His story is his work—his recreation, rather—done for the sheer love of it, and the best of it is so simple (to state, but not to carry through or imitate) that any schoolboy of normal intelligence can understand its nature and appreciate its beauty. The work of this prince of mathematical amateurs has had an irresistible appeal to amateurs of mathematics in all civilized countries during the past three centuries. This, the theory of numbers as it is called, is probably the one field of mathematics in which a talented amateur today may hope to turn up something of interest. We shall glance at his other contributions first after a passing mention of his “singular erudition” in what many call the humanities. His knowledge of the chief European languages and literatures of Continental Europe was wide and accurate, and Greek and Latin philology are indebted to him for several important corrections. In the composition of Latin, French, and Spanish verses, one of the gentlemanly accomplishments of his day, he showed great skill and a fine taste.
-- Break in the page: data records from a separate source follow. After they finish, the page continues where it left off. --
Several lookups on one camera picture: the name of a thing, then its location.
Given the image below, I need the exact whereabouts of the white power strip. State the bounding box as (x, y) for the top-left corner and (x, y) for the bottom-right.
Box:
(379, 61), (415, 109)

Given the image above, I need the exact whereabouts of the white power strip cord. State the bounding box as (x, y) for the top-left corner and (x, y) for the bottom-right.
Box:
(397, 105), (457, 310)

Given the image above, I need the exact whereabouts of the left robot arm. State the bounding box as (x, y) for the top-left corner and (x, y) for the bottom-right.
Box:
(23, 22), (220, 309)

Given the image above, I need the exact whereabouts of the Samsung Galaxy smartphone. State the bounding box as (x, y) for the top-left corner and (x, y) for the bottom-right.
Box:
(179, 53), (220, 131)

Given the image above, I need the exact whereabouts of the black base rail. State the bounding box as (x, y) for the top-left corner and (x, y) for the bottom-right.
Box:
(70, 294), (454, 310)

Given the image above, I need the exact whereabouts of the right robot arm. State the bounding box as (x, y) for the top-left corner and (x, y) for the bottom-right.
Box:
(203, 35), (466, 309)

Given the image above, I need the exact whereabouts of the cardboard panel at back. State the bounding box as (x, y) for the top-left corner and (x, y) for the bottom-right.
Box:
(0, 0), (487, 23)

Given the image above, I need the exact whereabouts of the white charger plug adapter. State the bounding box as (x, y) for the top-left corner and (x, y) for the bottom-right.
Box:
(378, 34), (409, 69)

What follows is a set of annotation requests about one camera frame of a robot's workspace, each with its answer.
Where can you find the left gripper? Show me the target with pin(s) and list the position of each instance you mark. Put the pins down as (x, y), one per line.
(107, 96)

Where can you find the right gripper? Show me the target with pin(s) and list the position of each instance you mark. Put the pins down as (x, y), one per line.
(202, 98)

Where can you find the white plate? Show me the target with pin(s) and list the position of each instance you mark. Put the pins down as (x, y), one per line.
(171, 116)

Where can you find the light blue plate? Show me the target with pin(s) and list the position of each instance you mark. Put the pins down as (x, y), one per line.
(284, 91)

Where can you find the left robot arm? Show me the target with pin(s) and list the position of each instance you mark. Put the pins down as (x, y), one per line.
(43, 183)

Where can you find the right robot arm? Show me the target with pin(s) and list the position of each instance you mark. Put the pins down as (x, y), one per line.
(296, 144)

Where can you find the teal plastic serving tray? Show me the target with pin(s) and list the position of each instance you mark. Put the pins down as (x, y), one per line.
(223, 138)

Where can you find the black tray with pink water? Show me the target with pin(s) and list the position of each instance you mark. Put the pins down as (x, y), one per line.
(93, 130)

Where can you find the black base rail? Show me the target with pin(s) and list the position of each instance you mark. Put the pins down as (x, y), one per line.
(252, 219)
We shall understand his even, scholarly life if we picture him as an affable man, not touchy or huffy under criticism (as Newton in his later years was), without pride, but having a certain vanity which Descartes, his opposite in all respects, characterized by saying, “Mr. de Fermat is a Gascon; I am not. “The allusion to the Gascons may possibly refer to an amiable sort of braggadocio
which some French writers (for example Rostand in
Cyrano de Bergerac,
Act II, Scene VII) ascribe to their men of Gascony. There may be some of this in Fermat's letters, but it is always rather naïve and inoffensive, and nothing to what he might have justly thought of his work even if his head had been as big as a balloon. And as for Descartes it must be remembered that he was not exactly an impartial judge. We shall note in a moment how his own soldierly obstinacy caused him to come off a bad second-best in his protracted row with the “Gascon” over the extremely important matter of tangents.

Considering the exacting nature of Fermat's official duties and the large amount of first-rate mathematics he did, some have been puzzled as to how he found time for it all. A French critic suggests a probable solution: Fermat's work as a King's councillor was an aid rather than a detriment to his intellectual activities. Unlike other public servants—in the army for instance—parliamentary councillors were expected to hold themselves aloof from their fellow townsmen and to abstain from unnecessary social activities lest they be corrupted by bribery or otherwise in the discharge of their office. Thus Fermat found plenty of leisure.

*  *  *

We now briefly state Fermat's part in the evolution of the calculus. As was remarked in the chapter on Archimedes, a geometrical equivalent of the fundamental problem of the
differential
calculus is to draw the straight line tangent to a given, unlooped, continuous arc of a curve at any given point. A sufficiently close description of what “continuous” means here is “smooth, without breaks or sudden jumps”; to give an exact, mathematical definition would require pages of definitions and subtle distinctions which, it is safe to say, would have puzzled and astonished the inventors of the calculus, including Newton and Leibniz. And it is also a fair guess that if all these subtleties which modern students demand had presented themselves to the originators, the calculus would never have got itself invented.

The creators of the calculus, including Fermat, relied on geometric and physical (mostly kinematical and dynamical) intuition to get them ahead: they
looked at
what passed in their imaginations for the
graph
of a “continuous curve,” pictured the process of drawing a straight line tangent to the curve at any point
P
on the curve by
taking another point
Q,
also on the curve, drawing the straight line
PQ
joining
P
and
Q,
and then, in imagination, letting the point
Q
slip along the arc of the curve from
Q
to P, till
Q
coincided with P, when the
chord PQ,
in the
limiting position
just described, became the
tangent PP
to the curve at the point
P
—the very thing they were looking for.